Notre code génétique est porté par deux brins d'environ trois milliards de bases chacun, formant la célèbre double hélice. Pourtant, à certains endroits, l'ADN adopte des structures alternatives en forme de nœuds.

Depuis les travaux pionniers de James Watson, Francis Crick et Rosalind Franklin dans les années 1950, l'ADN est connu pour sa structure en double hélice : deux brins en spirale entrelacés.
Cependant, les biologistes soupçonnaient l'existence d'autres formes. En laboratoire (in vitro), ils avaient observé les « i-motifs », structures évoquant la lettre « i ». Jusqu'ici, impossible de les détecter dans des cellules vivantes.

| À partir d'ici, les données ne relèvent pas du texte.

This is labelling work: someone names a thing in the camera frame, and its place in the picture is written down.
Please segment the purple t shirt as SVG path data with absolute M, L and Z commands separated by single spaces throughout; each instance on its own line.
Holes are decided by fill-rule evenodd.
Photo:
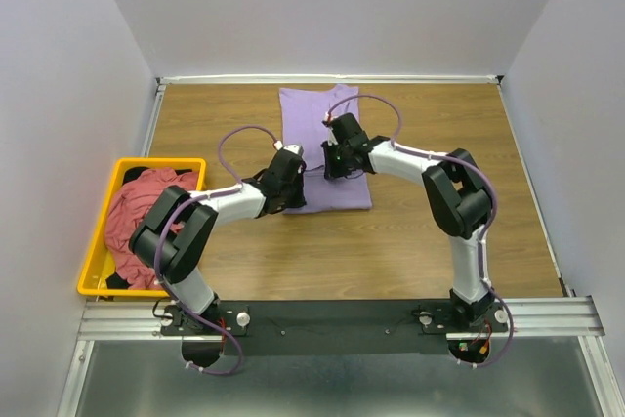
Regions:
M 367 180 L 358 175 L 347 179 L 324 178 L 324 154 L 321 144 L 328 139 L 322 119 L 331 105 L 359 94 L 357 87 L 336 85 L 327 91 L 279 90 L 282 114 L 282 140 L 304 150 L 304 198 L 306 204 L 287 209 L 288 215 L 308 215 L 326 211 L 369 210 L 372 200 Z

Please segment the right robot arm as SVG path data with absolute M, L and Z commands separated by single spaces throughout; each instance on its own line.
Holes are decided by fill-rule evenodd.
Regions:
M 370 138 L 351 113 L 328 116 L 323 125 L 328 129 L 328 140 L 321 144 L 325 179 L 362 171 L 399 177 L 424 188 L 432 216 L 450 242 L 454 318 L 462 325 L 482 319 L 494 302 L 486 237 L 497 202 L 492 184 L 473 157 L 462 148 L 430 152 L 384 136 Z

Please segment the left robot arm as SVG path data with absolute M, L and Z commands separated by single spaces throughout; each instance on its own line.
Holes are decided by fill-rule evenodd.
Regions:
M 303 149 L 279 149 L 269 166 L 230 188 L 189 192 L 163 190 L 130 237 L 128 246 L 194 320 L 217 324 L 219 297 L 198 264 L 213 229 L 301 208 L 304 197 Z

Des chercheurs australiens y sont parvenus : ils ont visualisé ces i-motifs dans des cellules humaines vivantes. Ces nœuds se forment exclusivement dans l'ADN promoteur (séquences activant ou inhibant des gènes) et les télomères (extrémités chromosomiques impliquées dans le vieillissement).
Remarquable : dans un i-motif, des bases cytosine (C) s'apparient entre elles (C-C), contrairement à la paire classique C-G. Instables, ces structures apparaissent et disparaissent rapidement, expliquant leur évasion aux détections antérieures.